Тихонько вставляю ключ в замок, мягким рывком отваливаю дверь.

Неслышно, как ловкие воры, проходим мы с Ленкой через темную, заставленную и заваленную прихожую и попадаем в безопасную зону. Наконец-то дома!

Ничего не услышала сварливая соседка, если даже и не спала.

Поворачиваю выключатель, и моя комнатушка делается сказочной светелкой. Второй год обитаю здесь, а все никак не привыкну к своему счастью. Всегда валялся то на каменном полу, то на печи, на нарах, в теплушке, в собачьем ящике, в вокзальном зале на тысячу персон, в карантинном бараке, а сейчас... Один! Сплю на подушке. На белой простыне. Укрываюсь настоящим одеялом, а не истлевшей, вонючей, с чужих плеч рваниной. Один!
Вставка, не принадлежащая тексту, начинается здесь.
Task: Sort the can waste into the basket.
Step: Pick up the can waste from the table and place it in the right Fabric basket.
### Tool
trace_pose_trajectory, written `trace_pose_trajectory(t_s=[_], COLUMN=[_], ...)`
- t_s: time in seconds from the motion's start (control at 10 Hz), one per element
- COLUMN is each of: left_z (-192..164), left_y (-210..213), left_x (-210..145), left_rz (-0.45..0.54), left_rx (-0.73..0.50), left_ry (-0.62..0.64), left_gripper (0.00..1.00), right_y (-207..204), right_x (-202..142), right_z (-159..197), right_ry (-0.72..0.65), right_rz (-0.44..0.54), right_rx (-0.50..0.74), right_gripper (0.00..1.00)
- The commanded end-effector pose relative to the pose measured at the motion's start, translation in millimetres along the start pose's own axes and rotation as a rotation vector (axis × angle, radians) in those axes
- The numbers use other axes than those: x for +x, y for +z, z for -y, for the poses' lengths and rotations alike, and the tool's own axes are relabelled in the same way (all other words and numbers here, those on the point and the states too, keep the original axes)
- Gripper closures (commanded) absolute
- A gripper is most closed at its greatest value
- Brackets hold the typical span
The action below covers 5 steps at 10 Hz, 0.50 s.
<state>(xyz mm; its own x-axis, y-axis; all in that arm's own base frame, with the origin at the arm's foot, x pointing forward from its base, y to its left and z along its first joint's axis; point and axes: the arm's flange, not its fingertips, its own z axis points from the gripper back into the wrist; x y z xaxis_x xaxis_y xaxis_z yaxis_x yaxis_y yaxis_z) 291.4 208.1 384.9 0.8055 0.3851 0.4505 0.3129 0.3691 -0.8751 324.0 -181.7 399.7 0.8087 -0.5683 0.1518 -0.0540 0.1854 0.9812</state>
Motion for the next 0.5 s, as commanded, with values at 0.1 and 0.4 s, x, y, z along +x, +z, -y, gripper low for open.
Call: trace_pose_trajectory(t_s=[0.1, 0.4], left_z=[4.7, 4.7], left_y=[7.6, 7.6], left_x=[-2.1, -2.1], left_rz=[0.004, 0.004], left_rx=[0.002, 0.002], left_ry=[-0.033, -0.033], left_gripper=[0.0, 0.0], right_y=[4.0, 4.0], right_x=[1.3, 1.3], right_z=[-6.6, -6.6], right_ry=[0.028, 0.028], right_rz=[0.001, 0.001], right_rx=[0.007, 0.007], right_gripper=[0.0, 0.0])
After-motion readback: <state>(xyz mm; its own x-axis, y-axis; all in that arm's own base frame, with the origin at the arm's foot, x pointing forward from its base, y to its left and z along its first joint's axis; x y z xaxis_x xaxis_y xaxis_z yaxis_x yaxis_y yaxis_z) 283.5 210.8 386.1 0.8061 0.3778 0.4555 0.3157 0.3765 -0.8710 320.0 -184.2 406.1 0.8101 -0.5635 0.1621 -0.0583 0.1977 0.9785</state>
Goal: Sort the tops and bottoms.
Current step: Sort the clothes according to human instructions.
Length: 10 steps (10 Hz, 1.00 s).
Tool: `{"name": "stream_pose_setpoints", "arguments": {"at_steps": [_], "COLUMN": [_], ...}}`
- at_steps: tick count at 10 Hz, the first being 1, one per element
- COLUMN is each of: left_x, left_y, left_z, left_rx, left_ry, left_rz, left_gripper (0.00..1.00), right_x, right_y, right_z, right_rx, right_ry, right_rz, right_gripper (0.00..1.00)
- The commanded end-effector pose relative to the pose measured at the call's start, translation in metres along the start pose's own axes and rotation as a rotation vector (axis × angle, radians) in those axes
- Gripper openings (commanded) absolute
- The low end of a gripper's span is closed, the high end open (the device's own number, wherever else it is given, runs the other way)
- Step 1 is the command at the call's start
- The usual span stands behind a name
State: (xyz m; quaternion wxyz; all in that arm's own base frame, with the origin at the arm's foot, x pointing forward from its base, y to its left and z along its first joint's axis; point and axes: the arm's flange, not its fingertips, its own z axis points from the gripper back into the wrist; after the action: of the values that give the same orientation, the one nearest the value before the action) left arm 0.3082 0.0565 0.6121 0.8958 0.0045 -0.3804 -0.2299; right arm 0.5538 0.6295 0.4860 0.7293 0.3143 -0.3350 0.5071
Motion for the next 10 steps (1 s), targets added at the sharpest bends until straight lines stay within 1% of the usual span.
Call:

Тихо, без помех, засыпаю. Не будят меня ни чужой храп, ни пьяный мат, ни грохот двери. Никто не галдит, когда читаю, пишу, мечтаю. И на мою Ленку никто не пялится, не оскорбляет ни взглядом, ни хихиканьем. Одна соседка иногда портит нам настроение. Ничего! Поженимся — сразу успокоится.

Живу на четвертом этаже. Окно громадное, надвое распахивается. Одного стекла столько, сколько не было во всех оконцах нашей собачеевской землянки. Подоконник широченный, дубовая плаха — нас с Ленкой вмещает. Насиженное местечко. Отсюда ночными огнями Магнитки любуемся, а днем — дальними Уральскими горами, строительной площадкой, домнами, степью, озером, небом, землей. Не подоконник, а вершина, откуда видна вся жизнь. В прошлом году в сорокаградусные морозы все жильцы нашего дома выломали на дрова эти «вершины», сожгли в печурках. Я тоже замерзал, но не поддался, не одичал.

Полы моей светелки выскоблены добела. Стены выбелены. Кровать старенькая, узкая, но аккуратно застелена байковым новеньким одеялом. Красота!

Сто тысяч рабочих, холостых, женатых, с женами и даже с ребятишками ютятся в бараках, за ситцевыми занавесками, на деревянных топчанах, а то и вовсе в землянках, в избушках, слепленных и сколоченных из строительных отходов, а я роскошествую один.

А такой этажерки, какую я отхватил на толкучке, не найдешь и в гостинице. Пятиэтажная, лаковая, с железной осью. Во все стороны, если хочешь, крути. Все тома Толстого вместила и еще кое-что. Есть у меня настоящий индивидуальный стол. На нем рядом с книгой «Война и мир» красуется фотография Ленки, вставленная в чугунную рамку. Снималась она девчонкой, еще в ту пору, когда не знала о моем существовании. Чудно! Неужели было такое время?

Лена обнимает меня, целует, а на лице ее та самая, девчачья, как на фотографии, стыдливая улыбка. Такая она была и тогда, когда впервые мои губы прикоснулись к ее губам. Повезло! Как случилось, что из всех парней, живущих в Магнитке, она выбрала меня? В стотысячной толпе разыскали друг друга. Единственная в мире Елена! Ненаглядная! Раскрасавица! Умница! Всю жизнь буду нахваливать. Люблю ее глаза, руки, походку, губы. Все прекрасно в ней. Но волосы — не оторвешь взгляда! Золотая пряжа, протянутая сквозь тысячи игольных ушек. Выходя на улицу, Ленка прячет свой золотой запас под скромненькой косынкой или кепкой. И только дома раскрывается. Магнитная дивчина. Мое собственное солнце, вокруг которого вертится мой мир.